Semi-Daily Journal Archive

The Blogspot archive of the weblog of J. Bradford DeLong, Professor of Economics and Chair of the PEIS major at U.C. Berkeley, a Research Associate of the National Bureau of Economic Research, and former Deputy Assistant Secretary of the U.S. Treasury.

Monday, July 31, 2006

FIRST DRAFT: SYLLABUS: Economics 101b Fall 2006

FIRST DRAFT: SYLLABUS: Economics 101b Fall 2006:

Before class begins: background reading: chapters 1, 2, and 3 of DeLong and Olney...

LONG-RUN ECONOMIC GROWTH:

Week of August 22: DeLong and Olney, ch. 4: The Theory of Economic Growth
Week of August 29: DeLong and Olney, ch. 5: The Reality of Economic Growth

FLEXIBLE-PRICE MACROECONOMICS

Week of September 5: DeLong and Olney, ch. 6: Building Blocks of the Flexible-Price Model
Week of September 12: DeLong and Olney, ch. 7: Equilibrium in the Flexible-Price Model
Week of September 19: DeLong and Olney, ch. 8: Money, Prices, and Inflation in the Flexible-Price Model

FIRST MIDTERM

September 26: REVIEW
September 28: FIRST MIDTERM EXAM

STICKY-PRICE MACROECONOMICS

Week of October 3: DeLong and Olney, chs. 9-10: The Sticky-Price Framework: THe IS Curve
Week of October 10: DeLong and Olney, ch. 12: The Phillips Curve, Expectations, and Monetary Policy
Week of October 17: DeLong and Olney, chs. 13 and 15: Stabilization Policy
Week of October 24: DeLong and Olney, ch. 14: Budget Balance, National Debt, and Investment

October 31: REVIEW
November 2: SECOND MIDTERM EXAM

APPLICATIONS

Possible topics include:

  • America's Huge Trade Deficit
  • Japan's Decade-Long Slump
  • Europe's High Unemployment
  • America's "New Economy"
  • Emerging Market Financial Crises
  • U.S. Income Inequality
  • Reform in Eastern Europe
  • The East Asian Miracles
  • The Rise of China
  • The Rise [?] of India

FINAL EXAM TBA


This is the short and sketchy syllabus for Economics 101b, Intermediate Macroeconomics. I have found that putting out a long, complete, and detailed syllabus at the start of this particular class never works well: things wind up going either much more quickly and smoothly or much more slowly and bumpily than the syllbabus expects. So we will start out, we will see how we do, and we will adjust along the way.

Things to Read:

  1. The intermediate macroeconomics textbook I am most comfortable with is the one that I and Marty Olney have written. DeLong and Olney (2005), Macroeconomics 2nd ed. (New York: McGraw-Hill/Irwin) http://www.amazon.com/exec/obidos/asin/0072877588
  2. Here is our explanation of why we wrote it the way we did: http://www.j-bradford-delong.net/Teaching_Folder/manifesto.html
  3. The Economic Report of the President, available online at http://www.gpoaccess.gov/eop/
  4. Recent economic data at http://www.gpoaccess.gov/indicators/browse.html

Course Details:

This is the go-faster and do-more version of intermediate macroeconomics--the study of the determination of output, production, income, employment, and prices in the economy as a whole. Since this is a go-faster do-more course, we will go faster and do more. As a group, the class will be made up of people comfortable using calculus, so we'll feel free to use it in lectures, handouts, and in problem sets (and on exams). If you aren't comfortable using calculus, you probably don't belong here and may well not have a good time...

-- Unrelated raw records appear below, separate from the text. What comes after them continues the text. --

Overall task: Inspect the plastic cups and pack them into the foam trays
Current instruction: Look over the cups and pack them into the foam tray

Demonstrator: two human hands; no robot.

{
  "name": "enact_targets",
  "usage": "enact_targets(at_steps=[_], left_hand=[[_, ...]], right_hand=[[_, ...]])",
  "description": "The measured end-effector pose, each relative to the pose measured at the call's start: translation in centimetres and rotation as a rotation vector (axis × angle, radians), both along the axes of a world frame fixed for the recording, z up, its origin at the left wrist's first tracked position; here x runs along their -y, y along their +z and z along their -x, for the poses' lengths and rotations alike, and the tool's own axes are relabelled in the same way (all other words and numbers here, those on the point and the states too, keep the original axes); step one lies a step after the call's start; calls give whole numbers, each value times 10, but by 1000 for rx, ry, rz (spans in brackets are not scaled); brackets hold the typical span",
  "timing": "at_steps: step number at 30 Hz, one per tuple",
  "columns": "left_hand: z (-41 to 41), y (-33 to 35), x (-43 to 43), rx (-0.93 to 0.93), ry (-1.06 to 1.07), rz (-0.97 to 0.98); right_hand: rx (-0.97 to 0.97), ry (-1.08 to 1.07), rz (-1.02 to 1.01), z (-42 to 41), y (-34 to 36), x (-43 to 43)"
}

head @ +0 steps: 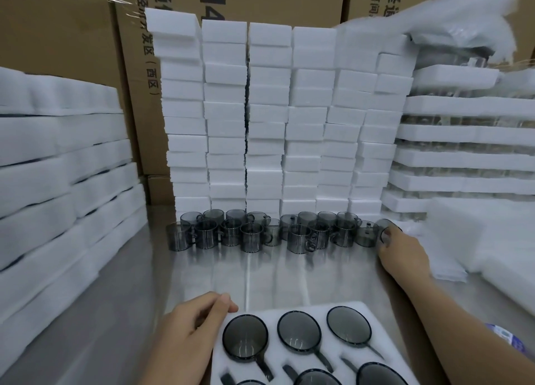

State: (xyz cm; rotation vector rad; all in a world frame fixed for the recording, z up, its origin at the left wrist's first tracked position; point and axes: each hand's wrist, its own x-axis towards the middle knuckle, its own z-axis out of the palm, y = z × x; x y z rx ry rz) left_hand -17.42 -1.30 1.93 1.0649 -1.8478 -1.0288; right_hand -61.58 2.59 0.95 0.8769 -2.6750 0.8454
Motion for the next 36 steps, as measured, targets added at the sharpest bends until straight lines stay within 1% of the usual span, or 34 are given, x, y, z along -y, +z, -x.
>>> enact_targets(at_steps=[3,10,18,22,26,29,33,36], left_hand=[[-1,-1,0,12,5,13],[0,-3,2,-27,-6,17],[-2,-4,0,-14,-44,39],[-3,-6,2,-18,-70,59],[-2,-7,2,-65,-80,76],[-6,-7,-1,-77,-79,92],[-12,-1,-9,4,-101,189],[-16,7,-18,113,-70,352]], right_hand=[[12,-19,-13,2,0,0],[50,2,44,3,2,1],[2,26,214,-21,13,-19],[-23,108,176,-56,16,-41],[-111,177,91,-93,12,-72],[-128,256,108,-117,8,-98],[-70,405,180,-140,-3,-123],[46,455,255,-149,-6,-130]])
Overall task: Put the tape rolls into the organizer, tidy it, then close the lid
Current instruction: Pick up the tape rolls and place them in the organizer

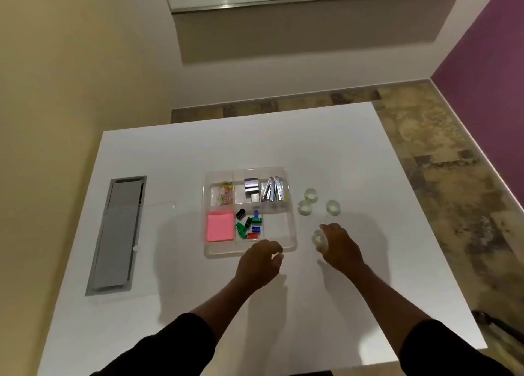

We are keenly aware that almost everybody signing up for this course could alternatively take and do very well in Economics 100b. We are anxious not to have students vote with their feet for an easier course and learn less because they fear the consequences of lowering their grade point average. Therefore this course will have a high curve: the idea is that nobody should get a lower grade than they would have gotten had they decided to take Economics 100b instead.

There will be three exams: a first midterm on September 28 (primarily to serve as a reality check for the instructors), a second midterm on November 2, and a final on TBA. These three exams count for two-thirds of your grade. No makeups will be offered. Miss one exam and the other two will be upweighted. Miss two exams and do not expect to pass.

The rest of students' grade will depend on class and section participation and on problem sets--fail to hand it in on time, no credit; hand in a piece of paper with markings on it, half credit; hand in a piece of paper that represents a serious and largely successful attempt to answer all the questions, full credit. Problem sets will be due on Tuesdays at the very start of lecture.